Figure 5.Filter performance in mouse ES cells at sensitivity 20%. The best relative FP rate (as defined in the Methods section) of each filter type has been plotted for the 18 mouse gold-standard TFBS datasets. Multiple gold-standard datasets were available for Klf4, Oct4 and Nanog, and the first author of the corresponding gold-standard dataset has been indicated. PhastCons filtering failed to yield a positive relative FP rate improvement for any of the 18 gold-standard datasets at this sensitivity level, and so has been omitted. Error bars indicate standard error. Barplot mean and standard errors smaller than −1 have been truncated to −1, to allow clearer visualization of relative FP improvement values between 0 and 1.

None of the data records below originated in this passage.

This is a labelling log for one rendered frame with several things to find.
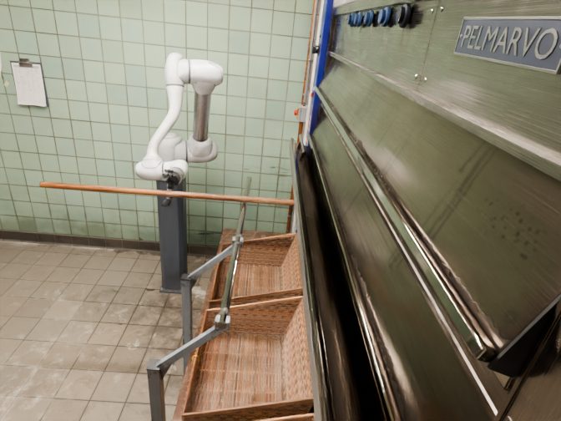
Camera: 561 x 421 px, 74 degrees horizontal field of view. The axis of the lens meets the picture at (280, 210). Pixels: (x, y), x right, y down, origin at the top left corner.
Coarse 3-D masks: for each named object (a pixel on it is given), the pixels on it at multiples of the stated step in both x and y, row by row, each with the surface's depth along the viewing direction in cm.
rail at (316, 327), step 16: (304, 208) 129; (304, 224) 118; (304, 240) 109; (304, 256) 102; (320, 320) 79; (320, 336) 75; (320, 352) 71; (320, 368) 68; (320, 384) 65; (320, 400) 63
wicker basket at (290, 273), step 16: (256, 240) 232; (272, 240) 233; (288, 240) 233; (240, 256) 238; (256, 256) 238; (272, 256) 238; (288, 256) 233; (224, 272) 231; (240, 272) 233; (256, 272) 234; (272, 272) 236; (288, 272) 220; (256, 288) 220; (272, 288) 222; (288, 288) 208; (240, 304) 187
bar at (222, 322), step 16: (240, 208) 184; (240, 224) 168; (240, 240) 156; (224, 256) 160; (192, 272) 166; (224, 304) 120; (224, 320) 113; (192, 336) 184; (208, 336) 116; (176, 352) 120; (160, 368) 122; (160, 384) 125; (160, 400) 128; (160, 416) 132
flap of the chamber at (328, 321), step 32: (320, 192) 152; (320, 224) 126; (320, 256) 107; (320, 288) 93; (352, 320) 86; (352, 352) 77; (352, 384) 69; (320, 416) 62; (352, 416) 63; (384, 416) 65
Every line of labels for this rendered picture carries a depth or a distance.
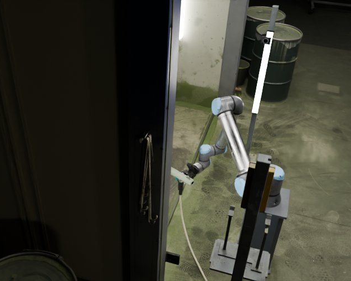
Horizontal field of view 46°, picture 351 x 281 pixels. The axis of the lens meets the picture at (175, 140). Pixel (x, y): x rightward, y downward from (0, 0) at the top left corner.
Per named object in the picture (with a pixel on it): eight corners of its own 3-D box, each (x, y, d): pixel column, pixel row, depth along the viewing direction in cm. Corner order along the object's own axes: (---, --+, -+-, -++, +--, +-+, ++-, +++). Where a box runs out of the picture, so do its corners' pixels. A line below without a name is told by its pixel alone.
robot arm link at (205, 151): (209, 141, 349) (208, 153, 357) (197, 144, 345) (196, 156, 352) (215, 148, 343) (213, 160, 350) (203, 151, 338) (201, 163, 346)
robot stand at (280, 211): (273, 246, 352) (289, 189, 314) (269, 275, 328) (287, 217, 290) (237, 236, 358) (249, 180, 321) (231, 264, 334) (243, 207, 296)
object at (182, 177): (193, 199, 338) (194, 178, 324) (189, 202, 335) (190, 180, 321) (150, 173, 364) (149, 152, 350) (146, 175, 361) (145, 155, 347)
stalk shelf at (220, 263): (209, 269, 235) (209, 267, 235) (217, 240, 253) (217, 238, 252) (264, 284, 229) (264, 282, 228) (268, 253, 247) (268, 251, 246)
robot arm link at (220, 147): (243, 90, 309) (220, 145, 360) (228, 92, 304) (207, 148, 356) (250, 100, 303) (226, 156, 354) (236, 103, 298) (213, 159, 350)
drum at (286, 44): (243, 82, 591) (253, 20, 539) (283, 85, 591) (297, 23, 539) (247, 103, 543) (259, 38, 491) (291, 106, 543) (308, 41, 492)
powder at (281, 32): (254, 23, 539) (254, 22, 538) (296, 26, 539) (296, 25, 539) (260, 39, 495) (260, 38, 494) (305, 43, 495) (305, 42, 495)
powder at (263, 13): (288, 13, 581) (288, 11, 580) (279, 24, 541) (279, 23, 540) (250, 5, 598) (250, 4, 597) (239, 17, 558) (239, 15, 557)

Figure 6.Filter performance in mouse ES cells at sensitivity 80%. The best relative FP rate (as defined in the Methods section) of each filter type has been plotted for the TFs cMyc, E2F1, nMyc and Zfx. PhastCons filtering failed to yield a positive relative FP rate improvement for any of the four gold-standard datasets at this sensitivity level, and so has been omitted. Error bars indicate standard error. For a given TF and filter, if the filter cannot attain a sensitivity of 80% due to actual positive elimination, then the bar is omitted from the plot.

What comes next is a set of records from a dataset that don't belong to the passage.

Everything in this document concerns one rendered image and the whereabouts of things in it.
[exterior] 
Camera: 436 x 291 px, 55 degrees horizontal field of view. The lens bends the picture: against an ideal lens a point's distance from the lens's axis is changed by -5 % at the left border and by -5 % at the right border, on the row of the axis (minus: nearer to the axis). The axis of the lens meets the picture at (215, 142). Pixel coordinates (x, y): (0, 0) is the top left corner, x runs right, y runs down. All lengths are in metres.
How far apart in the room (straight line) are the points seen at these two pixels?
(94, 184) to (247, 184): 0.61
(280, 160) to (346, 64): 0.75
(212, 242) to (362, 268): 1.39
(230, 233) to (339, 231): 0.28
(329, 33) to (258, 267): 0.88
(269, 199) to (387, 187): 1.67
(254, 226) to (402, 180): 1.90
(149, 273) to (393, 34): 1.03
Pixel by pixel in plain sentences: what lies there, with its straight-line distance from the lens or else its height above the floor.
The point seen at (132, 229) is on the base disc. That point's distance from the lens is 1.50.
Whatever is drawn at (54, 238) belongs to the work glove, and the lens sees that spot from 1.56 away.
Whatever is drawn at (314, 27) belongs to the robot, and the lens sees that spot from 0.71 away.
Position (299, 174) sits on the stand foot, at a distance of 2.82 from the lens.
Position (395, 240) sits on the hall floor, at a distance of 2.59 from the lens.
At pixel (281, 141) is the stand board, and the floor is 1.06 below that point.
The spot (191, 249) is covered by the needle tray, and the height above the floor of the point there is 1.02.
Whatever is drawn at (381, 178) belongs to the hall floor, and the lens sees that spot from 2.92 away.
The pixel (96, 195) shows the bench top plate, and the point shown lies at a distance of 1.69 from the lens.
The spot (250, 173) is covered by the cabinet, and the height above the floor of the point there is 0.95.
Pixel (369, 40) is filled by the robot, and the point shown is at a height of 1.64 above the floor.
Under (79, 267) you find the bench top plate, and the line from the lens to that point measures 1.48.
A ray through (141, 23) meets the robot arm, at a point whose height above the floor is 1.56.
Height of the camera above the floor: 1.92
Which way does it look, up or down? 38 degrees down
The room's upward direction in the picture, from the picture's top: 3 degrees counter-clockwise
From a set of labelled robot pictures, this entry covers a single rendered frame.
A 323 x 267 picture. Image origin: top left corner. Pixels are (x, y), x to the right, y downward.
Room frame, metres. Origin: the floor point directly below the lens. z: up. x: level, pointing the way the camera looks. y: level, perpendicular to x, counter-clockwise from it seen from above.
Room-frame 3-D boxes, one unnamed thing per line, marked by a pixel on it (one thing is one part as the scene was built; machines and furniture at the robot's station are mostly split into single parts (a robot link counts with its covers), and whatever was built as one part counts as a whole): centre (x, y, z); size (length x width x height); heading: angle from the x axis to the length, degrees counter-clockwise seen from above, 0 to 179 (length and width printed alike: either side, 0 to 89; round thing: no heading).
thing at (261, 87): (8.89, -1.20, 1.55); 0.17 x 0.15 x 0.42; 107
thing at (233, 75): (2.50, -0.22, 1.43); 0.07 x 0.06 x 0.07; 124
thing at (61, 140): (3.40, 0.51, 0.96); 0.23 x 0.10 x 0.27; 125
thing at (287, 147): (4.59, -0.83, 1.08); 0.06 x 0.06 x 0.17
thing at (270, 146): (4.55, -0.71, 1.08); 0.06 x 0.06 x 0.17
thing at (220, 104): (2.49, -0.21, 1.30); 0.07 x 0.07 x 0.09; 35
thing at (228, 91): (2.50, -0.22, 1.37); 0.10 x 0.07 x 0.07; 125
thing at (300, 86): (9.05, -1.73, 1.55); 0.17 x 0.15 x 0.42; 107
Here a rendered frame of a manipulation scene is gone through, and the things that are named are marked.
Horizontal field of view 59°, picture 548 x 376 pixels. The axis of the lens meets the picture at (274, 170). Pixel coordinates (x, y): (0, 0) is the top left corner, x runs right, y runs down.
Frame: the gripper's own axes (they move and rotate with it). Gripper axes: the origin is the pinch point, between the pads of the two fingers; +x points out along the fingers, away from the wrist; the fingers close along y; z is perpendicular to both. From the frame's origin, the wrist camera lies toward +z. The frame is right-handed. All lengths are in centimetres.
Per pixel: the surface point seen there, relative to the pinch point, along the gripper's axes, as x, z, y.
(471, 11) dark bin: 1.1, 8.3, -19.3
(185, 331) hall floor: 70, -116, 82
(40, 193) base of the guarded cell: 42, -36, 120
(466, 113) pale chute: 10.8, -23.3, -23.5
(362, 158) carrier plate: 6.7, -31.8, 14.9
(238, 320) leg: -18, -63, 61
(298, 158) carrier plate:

Figure 7.Tissue specificity of TFBS predictions in three human tissues. The best relative FP rate (as defined in the Methods section) of each H3K4me3 filter is shown for the 10 human gold-standard TFBS datasets. Each arrow indicates the results for the H3K4me3 filter using data estimated from the same tissue as the given TFBS gold-standard data. For example, the distribution of HNF4A TFBSs was estimated in liver, so the arrow points to the liver results for HNF4A. Error bars indicate standard error. Barplot mean and standard errors smaller than −1 have been truncated to −1, to allow clearer visualization of relative FP improvement values between 0 and 1.

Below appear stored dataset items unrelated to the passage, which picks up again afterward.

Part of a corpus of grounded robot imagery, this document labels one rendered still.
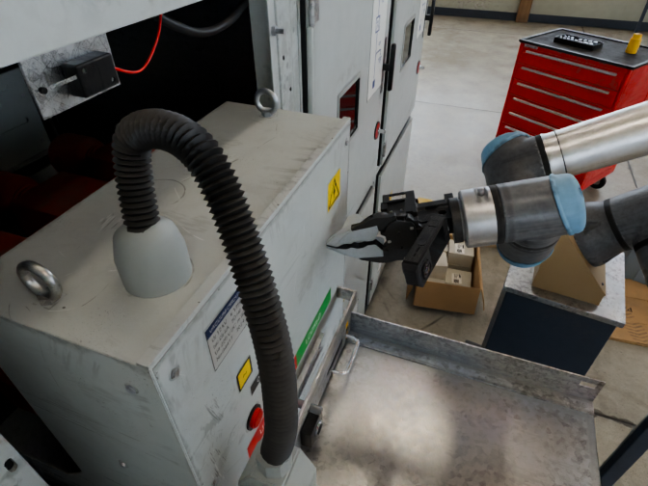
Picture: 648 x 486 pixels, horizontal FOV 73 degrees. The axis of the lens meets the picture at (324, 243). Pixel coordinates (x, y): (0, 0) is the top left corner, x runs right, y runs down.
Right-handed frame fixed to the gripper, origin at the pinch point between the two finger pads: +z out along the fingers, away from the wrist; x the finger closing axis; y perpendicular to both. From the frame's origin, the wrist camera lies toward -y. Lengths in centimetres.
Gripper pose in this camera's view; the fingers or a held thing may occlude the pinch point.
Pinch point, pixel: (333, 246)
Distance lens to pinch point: 70.4
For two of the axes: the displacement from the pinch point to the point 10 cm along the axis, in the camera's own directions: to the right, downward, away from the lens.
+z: -9.6, 1.4, 2.3
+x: -2.6, -7.6, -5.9
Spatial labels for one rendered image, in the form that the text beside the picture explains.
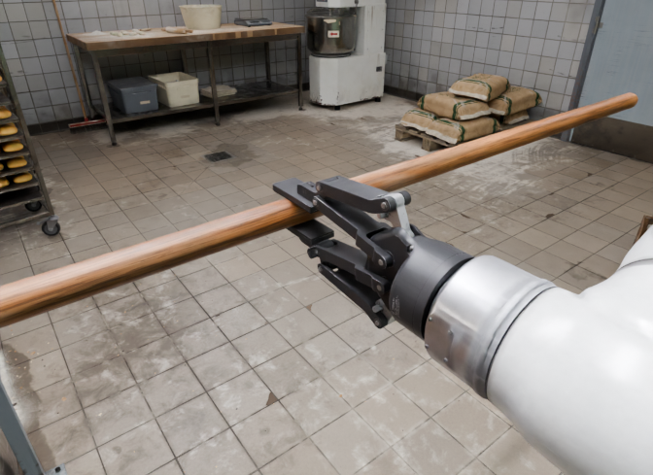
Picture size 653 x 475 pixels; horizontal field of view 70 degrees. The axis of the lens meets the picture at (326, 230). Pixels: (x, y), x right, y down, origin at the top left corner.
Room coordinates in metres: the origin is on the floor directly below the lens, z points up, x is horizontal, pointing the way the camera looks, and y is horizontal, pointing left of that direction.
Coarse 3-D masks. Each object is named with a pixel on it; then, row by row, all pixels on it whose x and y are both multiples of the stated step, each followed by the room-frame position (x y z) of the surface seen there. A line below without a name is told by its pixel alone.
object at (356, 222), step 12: (324, 204) 0.39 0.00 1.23; (336, 204) 0.39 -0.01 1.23; (336, 216) 0.38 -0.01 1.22; (348, 216) 0.37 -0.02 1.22; (360, 216) 0.38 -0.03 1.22; (348, 228) 0.36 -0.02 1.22; (360, 228) 0.36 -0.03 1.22; (372, 228) 0.36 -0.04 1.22; (384, 228) 0.36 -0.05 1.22; (360, 240) 0.34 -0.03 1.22; (372, 252) 0.33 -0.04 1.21; (384, 252) 0.33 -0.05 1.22; (384, 264) 0.32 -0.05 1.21
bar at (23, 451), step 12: (0, 384) 0.87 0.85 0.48; (0, 396) 0.86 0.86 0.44; (0, 408) 0.85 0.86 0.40; (12, 408) 0.87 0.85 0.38; (0, 420) 0.85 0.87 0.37; (12, 420) 0.86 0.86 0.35; (12, 432) 0.85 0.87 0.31; (24, 432) 0.88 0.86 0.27; (12, 444) 0.85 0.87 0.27; (24, 444) 0.86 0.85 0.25; (24, 456) 0.85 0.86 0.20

Figure 8.Performance of H3K4me3 filtering without optimization of threshold. The relative FP rate has been plotted for a H3K4me3 filter, with a threshold of 1.0 at a sensitivity of 20% (a) and a more stringent threshold of 2.0 at the lower sensitivity of 10% (b). Error bars indicate standard error. Note that the results presented are relative FP improvement of a filter with a single given threshold, rather than best relative FP improvement. That is, we have not optimized the filtering threshold used.
Figure 9.Overlap between H3K4me3 and TF occupancy in ES cells at the Bmp4 (a) and Otx2 (b) gene loci. The track labelled ‘ES_K4 wig’ indicates the distribution of H3K4me3 in mouse ES cells, as published by Mikkelsen et al. (5). Units of H3K4me3 density are described in the Methods section. UCSC KnownGenes and NIA Genes are shown in the lowest two tracks for each displayed region. CAGE TU locations are indicated, as are binding locations for TFs Nanog, Oct4, Klf2, Klf4 and Klf5 estimated by Jiang et al. (23) and Loh et al. (31). Red boxes indicate regions at which the available H3K4me3 information should be of greater benefit to TFBS prediction, compared with the available TSS location information, due to the large distance between the TFBSs and known TSSs.